Institutional investors seeking change are going beyond divestment

Study shows ESG-investment pendulum swinging toward active engagement and stewardship

Institutional investors seeking change are going beyond divestment

When faced with the choice between fighting or fleeing in ESG investing, most institutional investors are now deciding to go on the offensive, according to a new study by Schroders.

In a survey of 650 institutional investors around the world that represent US$25.9 trillion in assets, it found 59% saw active company engagement and stewardship as a key approach to integrating sustainability, compared to just 38% a year ago. Institutional focus on inclusionary investing, where “best in class” companies or investments are favoured, also rose from 44% to 61%.

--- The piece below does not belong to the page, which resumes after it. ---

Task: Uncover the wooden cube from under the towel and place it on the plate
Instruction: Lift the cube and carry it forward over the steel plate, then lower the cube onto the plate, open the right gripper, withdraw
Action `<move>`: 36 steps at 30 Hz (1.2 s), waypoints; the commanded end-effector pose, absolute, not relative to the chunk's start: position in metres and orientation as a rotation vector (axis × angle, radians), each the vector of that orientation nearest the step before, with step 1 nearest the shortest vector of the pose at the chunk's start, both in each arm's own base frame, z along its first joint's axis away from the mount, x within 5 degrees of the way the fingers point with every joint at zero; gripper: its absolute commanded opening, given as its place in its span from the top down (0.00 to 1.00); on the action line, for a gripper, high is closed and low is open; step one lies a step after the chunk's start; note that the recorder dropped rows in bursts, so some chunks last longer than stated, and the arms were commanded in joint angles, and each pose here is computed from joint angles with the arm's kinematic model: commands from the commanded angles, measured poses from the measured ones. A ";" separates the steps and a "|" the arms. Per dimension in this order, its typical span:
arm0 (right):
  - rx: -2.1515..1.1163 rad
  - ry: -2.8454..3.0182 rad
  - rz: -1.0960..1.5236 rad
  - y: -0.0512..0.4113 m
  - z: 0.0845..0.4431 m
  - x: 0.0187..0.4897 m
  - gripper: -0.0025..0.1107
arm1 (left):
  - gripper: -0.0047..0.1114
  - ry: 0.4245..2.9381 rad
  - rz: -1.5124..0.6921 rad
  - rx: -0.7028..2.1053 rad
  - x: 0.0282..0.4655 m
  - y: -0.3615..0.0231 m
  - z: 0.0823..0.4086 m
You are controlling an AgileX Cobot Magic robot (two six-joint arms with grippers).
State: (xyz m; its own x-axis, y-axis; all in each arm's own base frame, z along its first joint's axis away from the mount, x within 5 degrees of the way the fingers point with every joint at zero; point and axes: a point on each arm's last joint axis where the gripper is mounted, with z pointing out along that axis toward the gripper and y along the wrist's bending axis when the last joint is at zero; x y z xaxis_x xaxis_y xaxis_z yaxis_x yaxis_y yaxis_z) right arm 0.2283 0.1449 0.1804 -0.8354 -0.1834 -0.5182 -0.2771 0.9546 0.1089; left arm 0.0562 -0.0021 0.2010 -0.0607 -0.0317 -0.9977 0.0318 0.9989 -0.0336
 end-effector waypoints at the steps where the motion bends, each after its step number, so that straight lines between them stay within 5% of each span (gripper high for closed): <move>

On the other hand, the share of institutions adopting an exclusionary approach declined from 53% to 36%. In other words, it seems that rather than walking away and avoiding companies that don’t live up to their sustainability standards, more investors are looking to drive change through engagement and the use of voting power.

“Active ownership has become more important than ever,” said Elly Irving, head of Engagement, Schroders. “Investors have a duty to hold companies accountable and an opportunity to drive positive change.”

Among the issues that investors are concerned about, environmental concerns took the top spot for the second consecutive year. Respondents also cited national governments and companies as the two central stakeholders who have the responsibility to mitigate climate change.

The belief in sustainable investing remains on its path toward universality, with the number of detractors among investment institutions falling from 19% last year to 12% this year. And more than two thirds (68%) of investors globally forecast investing sustainably to grow in importance over the next five years.

That predicted trajectory is in line with institutions’ plans to align their investments with their own corporate or internal values (shared by 58% of respondents); respond to regulatory and industry pressure (49%); and seek potentially higher returns for lower risk (35%).

But alongside the growth in sustainable-investing interest, the respondents indicated that greenwashing is becoming a more prominent challenge. Sixty per cent of investors in the survey felt that greenwashing, based on “a lack of clear, agreed sustainable investment definitions,” was the most substantial obstacle to their plans to invest for sustainability.

There are also signs that doubts surrounding sustainable-investment performance are dissipating. The percentage of investors who expressed concerns related to performance has declined from 48% last year to 45% today. Additionally, 55% said that they’d be encouraged to boost their allocations if they had data or evidence proving that it delivers better returns, compared to just 49% last year.